( https://pypi.python.org/pypi/octopus-http/0.6.4 ) Python, a general purpose programming language with an unparalleled level of expressiveness coupled with ridiculous productivity, and Octopus Deploy - easily the coolest way to deploy web applications. I won’t say which one is the steak and which one is the peanut butter. That hardly matters. These are two technologies that are not inherently designed to work together. Octopus Deploy specializes in deploying Microsoft .NET stacks. This isn’t to say (obviously) that it can’t do other stacks, but its initial raison d’etre was Microsoft deployment and we used it at Visual Storage Intelligence in that capacity. The results were superb. We went from deploying at most, monthly to sometimes deploying new features several times per day.
But with the upcoming April release of VSI 4, we changed our stack from purely Microsoft .NET to incorporate Python. This makes sense because at our core, we are a business intelligence service offering, and with all the buzz around BI, charting, big data, numpy, and pandas, with R and Python in the eye of the storm, well it seemed natural that we should give Python a whirl.
We reorganized our code, replaced some of our C# code with Python Tutoria PDF, and we changed our site from the aging Microsoft MVC 3 framework to use the Python / Flask microframework. We also took the opportunity update the way the app looks since we haven’t really updated the GUI’s appearance in the last several years.
The net result is that we reduced complexity by orders of magnitude moving several hundred thousand lines of C# into a very modest “thousand or so” lines of Python. Now we have fewer moving parts and a considerably faster turn-around time for new features and device support. To prove the point, we’ll be releasing support for NetApp cluster mode; a feature we were able to implement in a few days versus a few months which was typical before we reorganized. VSI 4 users will also see a whole suite of performance, enterprise reporting and business unit functionality that has never been available in our on-line service offering.
But how can we deploy with the same efficacy we did with the pure Microsoft stack? We didn’t change all of our stack, only part, and so I really wanted to keep Octopus Deploy as our continuous delivery server if at all possible. It turns out its super easy to use Octopus with Python.
We use Jet Brain’s Team City as our build server, though really you don’t need a “build” with Python given its interpreted nature. Nevertheless, TeamCity does check out our code and run the normal gamut of unit and Selenium UI tests. It does a great job of spotting dependency problems where developers (OK, I’ll own it - where I… ) forget to update the dependency file, requirements.txt, when I add third party modules to our stack.
If all that is green, we send it over to Octopus Deploy. This is done using NuGet packages, which are again, normally associated with .NET technology stacks. Normally you’d simply incorporate Octopack, a tool that is part of Octopus Deploy which utilizes Visual Studio’s project structure, and its incorporation into MS Build, to generate a NuGet package with no work on the developer’s part.

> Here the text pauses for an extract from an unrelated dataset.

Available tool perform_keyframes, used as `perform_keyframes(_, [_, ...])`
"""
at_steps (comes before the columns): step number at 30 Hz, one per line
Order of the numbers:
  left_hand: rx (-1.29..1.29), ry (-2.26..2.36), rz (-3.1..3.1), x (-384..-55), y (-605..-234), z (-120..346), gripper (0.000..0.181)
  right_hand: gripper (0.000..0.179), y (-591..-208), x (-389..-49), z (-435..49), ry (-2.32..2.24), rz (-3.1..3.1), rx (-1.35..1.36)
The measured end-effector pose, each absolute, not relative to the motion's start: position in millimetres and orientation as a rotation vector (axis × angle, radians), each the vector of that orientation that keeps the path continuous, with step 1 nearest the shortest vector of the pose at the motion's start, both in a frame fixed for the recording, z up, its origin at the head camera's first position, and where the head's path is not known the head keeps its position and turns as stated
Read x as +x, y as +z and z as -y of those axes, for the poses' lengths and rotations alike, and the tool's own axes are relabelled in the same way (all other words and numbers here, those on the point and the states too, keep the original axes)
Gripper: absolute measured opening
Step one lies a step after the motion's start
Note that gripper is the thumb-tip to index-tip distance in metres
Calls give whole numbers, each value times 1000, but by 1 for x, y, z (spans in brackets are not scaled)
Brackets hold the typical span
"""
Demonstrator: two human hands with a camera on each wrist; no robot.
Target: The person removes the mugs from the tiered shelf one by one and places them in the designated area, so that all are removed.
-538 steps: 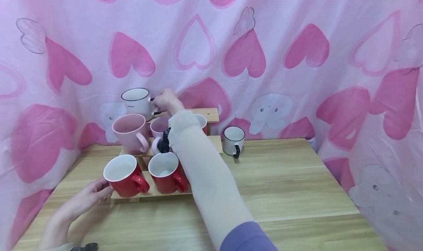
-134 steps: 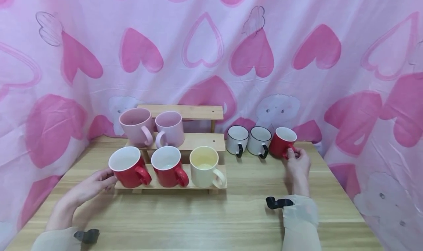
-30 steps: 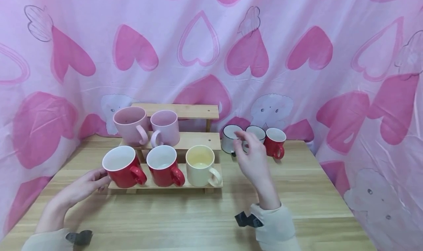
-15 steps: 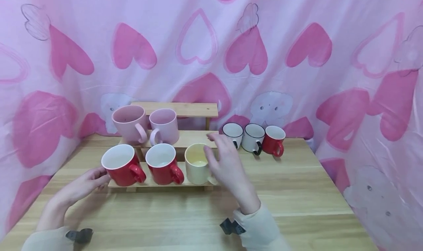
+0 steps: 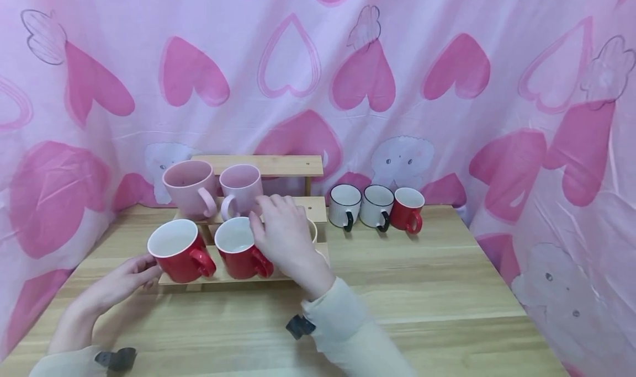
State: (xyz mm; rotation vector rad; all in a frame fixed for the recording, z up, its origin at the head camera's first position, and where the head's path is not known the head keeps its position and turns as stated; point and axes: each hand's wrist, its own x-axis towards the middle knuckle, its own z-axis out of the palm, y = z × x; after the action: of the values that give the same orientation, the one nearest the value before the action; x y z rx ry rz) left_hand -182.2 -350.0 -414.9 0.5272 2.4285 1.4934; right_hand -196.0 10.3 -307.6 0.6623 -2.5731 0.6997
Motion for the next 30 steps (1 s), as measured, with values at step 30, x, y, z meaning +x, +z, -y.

Since we don’t have a Visual Studio project file, and since by extension we don’t use MS Build, I didn’t consider Octopack a viable solution for package generation. Instead I used TeamCity’s built in NuGet Pack command. First I had to upload a copy of nuget.exe to TeamCity which it, in turn, distributes to its build agents. Next I set a build step that runs NuGet Pack. This requires a “nuspec” file, which is just a JSON formatted text file. I copied an example from NuGet.org and just replaced the basics with my project’s specifics, checked it into my subversion repo, and TeamCity can now generate my NuGet packages which it automatically publishes as artifacts to its internal NuGet feed server.
NuGet feed servers are basically like RSS or Atom servers. They syndicate content using an XML format. TeamCity has one built in, but if you want to use it, you have to turn it on in the administration options. Alternatively you can use Octopus Deploy Server’s NuGet feed. It doesn’t really matter which one you pick, but I found that since TeamCity automatically publishes its artifacts to its NuGet server, I was saving a step versus packing up my code and then explicitly sending it to Octopus’ nuget server.
Once Octopus has it, the process was not much different than it was for an ASP.NET app, but with Python apps we often rely on PyPy packages. This is the equivalent of publicly available NuGet or Chocolatey packages in the .NET world.
We use the pip tool to manage our packages, so I added a step after deployment to execute pip’s install command. This works against a simple text file conventionally called requirements.txt. Each time a developer adds a package dependency, for example support for SQL Server or perhaps a module for exporting to Excel, we update the requirements.txt file with a pip command called freeze. This generates the requirements.txt file which is then checked into our repo.
At the tail end of each deployment we configured Octopus Deploy’s tentacle to execute pip against this file. If the deployment target matches the existing requirements.txt file, pretty much nothing happens. If we’ve added something and it isn’t there, pip will download and install it.
And just like magic, we have a wonderful deployment dashboard that tells us exactly which version of our code is on each of our various environments.
Updating each environment is as easy as pushing a button. It is so easy to use we actually let make the boss do the deployments
So while Octopus and Python might sound like a bad sushi night, these two technologies blend beautifully with just a little coaxing.